Partager du contenu avec autrui peut aussi jouer en la faveur de l’utilisateur qui en est la source. De cette manière, il pourra montrer son soutien et son alliance envers une cause particulière, ce que Shifman caractérise de positionnement. Ce positionnement offre à l’utilisateur une gratification liée au « besoin d’estime », car il sera reconnu par son entourage comme étant un citoyen engagé. Ce dernier critère est étroitement lié

à la théorie de l’engagement civique sur les réseaux que l’on abordera plus tard. Par le fait que cet engagement civique est étroitement lié au « besoin d’estime » cité par Katz et. Al, il n’est pas forcément le fruit d’une réelle envie de faire changer les choses (bien que cela puisse être le cas dans certaines situations). En effet, l’étude de Leung (2013) montre que la troisième raison la plus citée concernant le partage et la production de contenu est le besoin de reconnaissance (« recognition needs ») motivée par l’envie de promouvoir ou publiciser leur expertise liée à un sujet, établir une identité personnelle forte, et gagner le respect et le soutien de ses paires.

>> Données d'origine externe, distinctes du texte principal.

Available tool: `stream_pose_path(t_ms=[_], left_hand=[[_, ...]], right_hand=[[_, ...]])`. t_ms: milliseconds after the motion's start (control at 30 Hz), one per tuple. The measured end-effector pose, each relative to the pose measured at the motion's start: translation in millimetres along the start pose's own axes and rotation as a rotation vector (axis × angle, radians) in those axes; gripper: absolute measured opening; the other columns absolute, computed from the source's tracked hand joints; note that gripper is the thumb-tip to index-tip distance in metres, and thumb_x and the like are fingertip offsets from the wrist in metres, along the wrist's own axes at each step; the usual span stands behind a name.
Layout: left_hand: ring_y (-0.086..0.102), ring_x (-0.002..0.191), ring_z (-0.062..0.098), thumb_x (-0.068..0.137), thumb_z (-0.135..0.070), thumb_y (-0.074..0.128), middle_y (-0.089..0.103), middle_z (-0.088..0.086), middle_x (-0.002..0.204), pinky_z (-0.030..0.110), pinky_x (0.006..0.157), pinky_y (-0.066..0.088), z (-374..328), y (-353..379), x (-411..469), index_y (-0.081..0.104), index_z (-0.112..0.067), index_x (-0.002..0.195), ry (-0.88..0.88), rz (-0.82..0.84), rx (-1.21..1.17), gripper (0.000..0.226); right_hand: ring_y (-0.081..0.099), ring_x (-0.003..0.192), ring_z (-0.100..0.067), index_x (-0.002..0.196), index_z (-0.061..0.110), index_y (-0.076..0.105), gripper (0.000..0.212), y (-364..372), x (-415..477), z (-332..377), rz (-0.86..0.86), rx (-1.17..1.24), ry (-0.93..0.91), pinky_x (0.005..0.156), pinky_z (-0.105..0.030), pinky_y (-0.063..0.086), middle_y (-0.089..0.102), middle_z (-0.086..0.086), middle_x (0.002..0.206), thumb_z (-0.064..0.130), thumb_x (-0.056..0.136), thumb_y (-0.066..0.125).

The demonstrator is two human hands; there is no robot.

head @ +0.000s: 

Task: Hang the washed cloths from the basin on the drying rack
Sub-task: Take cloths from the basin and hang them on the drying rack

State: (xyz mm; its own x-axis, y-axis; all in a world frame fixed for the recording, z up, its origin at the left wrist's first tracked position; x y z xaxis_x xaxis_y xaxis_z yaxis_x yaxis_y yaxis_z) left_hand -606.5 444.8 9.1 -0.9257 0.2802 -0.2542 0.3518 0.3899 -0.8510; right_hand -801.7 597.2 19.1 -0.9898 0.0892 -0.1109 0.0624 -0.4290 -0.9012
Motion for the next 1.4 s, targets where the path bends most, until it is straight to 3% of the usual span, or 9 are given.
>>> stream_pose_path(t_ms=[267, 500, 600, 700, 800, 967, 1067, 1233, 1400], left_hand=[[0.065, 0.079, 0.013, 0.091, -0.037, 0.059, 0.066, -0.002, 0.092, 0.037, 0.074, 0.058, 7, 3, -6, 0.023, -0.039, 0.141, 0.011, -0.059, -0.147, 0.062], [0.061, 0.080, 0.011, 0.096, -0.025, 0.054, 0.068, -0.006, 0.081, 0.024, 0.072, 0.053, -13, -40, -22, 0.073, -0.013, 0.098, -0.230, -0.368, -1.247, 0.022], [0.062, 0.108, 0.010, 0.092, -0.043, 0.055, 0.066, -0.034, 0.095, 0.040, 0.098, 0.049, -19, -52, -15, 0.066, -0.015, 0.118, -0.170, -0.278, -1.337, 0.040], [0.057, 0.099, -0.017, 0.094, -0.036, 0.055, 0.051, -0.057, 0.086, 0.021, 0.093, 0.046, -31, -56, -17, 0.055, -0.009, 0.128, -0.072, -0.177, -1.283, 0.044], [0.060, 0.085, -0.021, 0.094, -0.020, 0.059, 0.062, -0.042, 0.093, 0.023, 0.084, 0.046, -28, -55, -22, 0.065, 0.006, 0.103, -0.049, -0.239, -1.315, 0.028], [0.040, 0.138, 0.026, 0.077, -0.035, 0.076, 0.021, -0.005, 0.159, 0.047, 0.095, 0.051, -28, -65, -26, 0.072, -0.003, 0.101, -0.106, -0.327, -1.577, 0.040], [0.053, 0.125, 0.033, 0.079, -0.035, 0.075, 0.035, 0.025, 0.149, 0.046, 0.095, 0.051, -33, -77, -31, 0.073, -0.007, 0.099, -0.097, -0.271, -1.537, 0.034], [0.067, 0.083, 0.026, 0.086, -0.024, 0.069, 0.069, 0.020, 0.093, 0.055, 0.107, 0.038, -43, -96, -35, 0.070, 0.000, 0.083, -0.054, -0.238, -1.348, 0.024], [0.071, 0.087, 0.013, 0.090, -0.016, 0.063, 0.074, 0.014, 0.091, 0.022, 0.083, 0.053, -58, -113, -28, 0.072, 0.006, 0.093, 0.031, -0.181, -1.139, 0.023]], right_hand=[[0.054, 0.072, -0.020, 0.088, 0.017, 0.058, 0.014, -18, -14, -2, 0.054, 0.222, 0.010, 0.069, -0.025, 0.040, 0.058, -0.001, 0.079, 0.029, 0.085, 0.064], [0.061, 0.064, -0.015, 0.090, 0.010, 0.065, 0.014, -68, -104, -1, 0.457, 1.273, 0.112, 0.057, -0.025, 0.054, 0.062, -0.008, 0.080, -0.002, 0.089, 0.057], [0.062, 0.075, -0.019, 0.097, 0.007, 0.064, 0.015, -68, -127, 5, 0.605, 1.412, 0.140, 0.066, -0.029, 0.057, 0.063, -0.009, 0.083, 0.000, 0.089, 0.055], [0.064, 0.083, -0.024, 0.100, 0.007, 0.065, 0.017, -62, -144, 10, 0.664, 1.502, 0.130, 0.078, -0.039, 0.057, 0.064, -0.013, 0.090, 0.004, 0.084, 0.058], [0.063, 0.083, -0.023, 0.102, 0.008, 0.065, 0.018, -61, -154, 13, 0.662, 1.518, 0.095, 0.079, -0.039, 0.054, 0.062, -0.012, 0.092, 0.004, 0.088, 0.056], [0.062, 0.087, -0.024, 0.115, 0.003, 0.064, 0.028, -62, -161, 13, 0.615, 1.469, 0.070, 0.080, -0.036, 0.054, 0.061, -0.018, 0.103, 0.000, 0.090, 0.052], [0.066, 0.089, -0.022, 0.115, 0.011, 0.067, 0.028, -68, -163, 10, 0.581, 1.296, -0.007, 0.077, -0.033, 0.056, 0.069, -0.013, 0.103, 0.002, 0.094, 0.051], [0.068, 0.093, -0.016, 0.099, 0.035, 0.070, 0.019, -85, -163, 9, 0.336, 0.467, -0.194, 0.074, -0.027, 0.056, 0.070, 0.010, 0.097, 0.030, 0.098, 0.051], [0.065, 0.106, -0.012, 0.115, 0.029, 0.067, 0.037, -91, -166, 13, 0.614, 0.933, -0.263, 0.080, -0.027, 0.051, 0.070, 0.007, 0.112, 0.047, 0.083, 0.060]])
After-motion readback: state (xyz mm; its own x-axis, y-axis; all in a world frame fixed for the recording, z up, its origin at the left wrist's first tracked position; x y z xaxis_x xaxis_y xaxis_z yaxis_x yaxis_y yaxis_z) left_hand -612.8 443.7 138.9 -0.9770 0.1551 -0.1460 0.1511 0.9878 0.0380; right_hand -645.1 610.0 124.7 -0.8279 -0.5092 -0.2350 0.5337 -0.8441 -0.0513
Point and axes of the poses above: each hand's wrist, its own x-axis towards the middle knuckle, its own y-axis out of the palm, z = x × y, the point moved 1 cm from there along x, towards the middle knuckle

Leung cite le besoin cognitif (« cognitive needs) comme la cinquième principale motivation derrière le partage et la production de contenu sur internet. Selon lui, un usager aura recours à de telles pratiques dans le but d’élargir ses connaissances et de perfectionner son mode de pensée (2013 : 999).

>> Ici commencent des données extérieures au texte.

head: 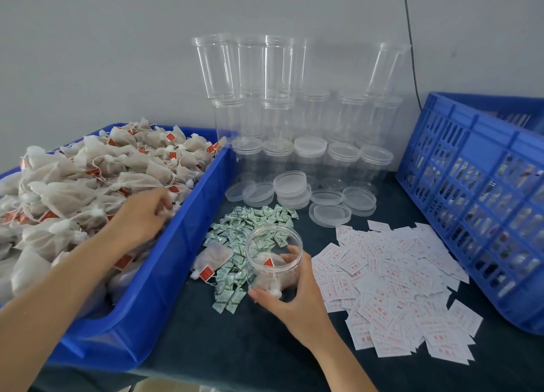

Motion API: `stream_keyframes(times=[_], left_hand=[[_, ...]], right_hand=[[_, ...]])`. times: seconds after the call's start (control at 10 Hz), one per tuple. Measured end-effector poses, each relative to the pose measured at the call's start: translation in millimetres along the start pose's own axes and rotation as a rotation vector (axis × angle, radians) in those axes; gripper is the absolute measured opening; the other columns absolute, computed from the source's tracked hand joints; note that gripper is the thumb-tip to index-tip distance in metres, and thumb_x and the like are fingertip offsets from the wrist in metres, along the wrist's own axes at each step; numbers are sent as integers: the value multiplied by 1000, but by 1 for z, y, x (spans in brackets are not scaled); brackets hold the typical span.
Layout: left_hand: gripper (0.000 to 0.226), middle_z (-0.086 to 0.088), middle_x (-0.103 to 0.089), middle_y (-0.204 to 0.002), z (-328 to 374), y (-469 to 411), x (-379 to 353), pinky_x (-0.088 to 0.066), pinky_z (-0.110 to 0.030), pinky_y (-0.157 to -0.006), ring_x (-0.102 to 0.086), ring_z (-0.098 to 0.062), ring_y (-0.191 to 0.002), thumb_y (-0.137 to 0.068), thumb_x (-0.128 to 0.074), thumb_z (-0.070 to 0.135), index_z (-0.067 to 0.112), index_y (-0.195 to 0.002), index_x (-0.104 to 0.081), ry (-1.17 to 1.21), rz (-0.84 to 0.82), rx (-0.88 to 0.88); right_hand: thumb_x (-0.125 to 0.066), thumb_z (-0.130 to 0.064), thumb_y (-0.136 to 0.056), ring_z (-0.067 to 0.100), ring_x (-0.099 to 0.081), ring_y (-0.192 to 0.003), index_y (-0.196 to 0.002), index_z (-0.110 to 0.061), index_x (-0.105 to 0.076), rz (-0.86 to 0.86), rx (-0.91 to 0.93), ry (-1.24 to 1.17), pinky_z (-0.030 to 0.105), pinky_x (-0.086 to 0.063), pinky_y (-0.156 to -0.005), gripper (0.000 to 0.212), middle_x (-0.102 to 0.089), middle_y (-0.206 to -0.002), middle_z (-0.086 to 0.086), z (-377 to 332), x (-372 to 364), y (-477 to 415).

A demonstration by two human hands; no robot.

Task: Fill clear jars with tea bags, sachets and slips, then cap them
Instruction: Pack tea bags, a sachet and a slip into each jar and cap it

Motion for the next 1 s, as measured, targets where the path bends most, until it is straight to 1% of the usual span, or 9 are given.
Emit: stream_keyframes(times=[0.1,0.2,0.3,0.5,0.6,0.7,0.8,0.9,1.0], left_hand=[[10,-3,-60,-85,21,6,35,-45,-22,-55,-63,-16,-67,-88,-62,4,13,-90,-56,317,206,-52],[17,-2,-61,-88,64,22,47,-53,-13,-52,-67,-7,-59,-84,-62,-8,9,-83,-58,707,133,-128],[19,-10,-63,-84,111,42,39,-56,-17,-57,-67,-9,-58,-81,-60,-16,3,-78,-60,884,-30,-225],[15,-4,-66,-86,146,64,-20,-57,-22,-64,-68,-14,-65,-82,-69,-2,9,-90,-63,695,-363,-315],[16,0,-68,-91,127,53,-16,-58,-23,-63,-68,-15,-68,-82,-74,12,16,-95,-65,680,-291,-292],[13,-2,-69,-87,89,29,9,-59,-23,-61,-69,-14,-68,-87,-64,1,14,-89,-65,704,-119,-202],[22,1,-65,-89,42,10,11,-54,-28,-68,-66,-18,-79,-87,-57,-6,16,-85,-61,388,-66,-119],[22,-2,-61,-94,2,-1,-10,-50,-35,-74,-61,-22,-90,-90,-51,-4,17,-86,-58,197,-180,-3],[12,-11,-61,-106,-29,5,-29,-51,-41,-77,-60,-28,-97,-96,-48,6,11,-103,-57,162,-308,134]], right_hand=[[-88,-64,-60,3,-58,-118,-134,-56,-33,-5,-4,-4,28,-51,-94,93,-58,-126,-23,2,-1,-1],[-88,-63,-61,2,-61,-111,-131,-58,-34,-2,0,-3,21,-51,-89,89,-61,-118,-23,2,-2,-2],[-89,-62,-61,2,-62,-110,-131,-59,-34,-1,6,-9,18,-51,-88,89,-62,-116,-21,1,-2,-1],[-90,-56,-63,8,-66,-97,-129,-52,-40,0,16,-29,24,-54,-84,83,-64,-107,-5,2,-2,-1],[-90,-57,-63,8,-64,-108,-129,-54,-39,-1,10,-28,21,-52,-88,84,-64,-113,-14,3,-2,-2],[-89,-60,-63,4,-61,-114,-130,-55,-38,7,15,-23,15,-49,-90,84,-60,-124,-20,2,-1,-3],[-88,-63,-62,3,-61,-114,-131,-57,-37,7,7,-29,10,-47,-89,86,-58,-125,-23,3,-2,-3],[-88,-63,-62,3,-60,-115,-131,-57,-36,4,7,-30,11,-47,-90,86,-57,-126,-24,3,-2,-2],[-88,-63,-62,1,-59,-116,-129,-58,-36,6,6,-25,9,-45,-90,85,-56,-126,-26,2,-1,-1]])
Point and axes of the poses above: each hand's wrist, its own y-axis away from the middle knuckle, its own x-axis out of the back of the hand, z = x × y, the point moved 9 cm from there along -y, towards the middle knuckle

2.1.5.2.5 La réassurance en cas de crise

Une motivation moins commune, mais très actuelle derrière le fait de créer, de consommer et de partager du contenu mémétique est ce que Liisi Laineste nomme

« Règle des 3 C » (2016 : 1030). Cette règle suit l’idée de la sélection émotionnelle de contenu, qui illustre le besoin de ressentir ou de véhiculer certaines émotions à travers son activité sur les réseaux. Selon l’auteur, certains évènements de crise ou de catastrophe poussent les internautes à produire, à consommer et à partager du contenu sur les réseaux dans le but de se sentir unis avec leur entourage face à l’objet de la crise: « The emphasis of the previous literature on the Three C’s contains an important insight – that for social selection to occur, ideas must tap into an emotional reaction that is consistent across people. Indeed, one way to create strong, consistent emotional reaction is to have people confront a common external crisis, conflict of catastrophe » (ibidem).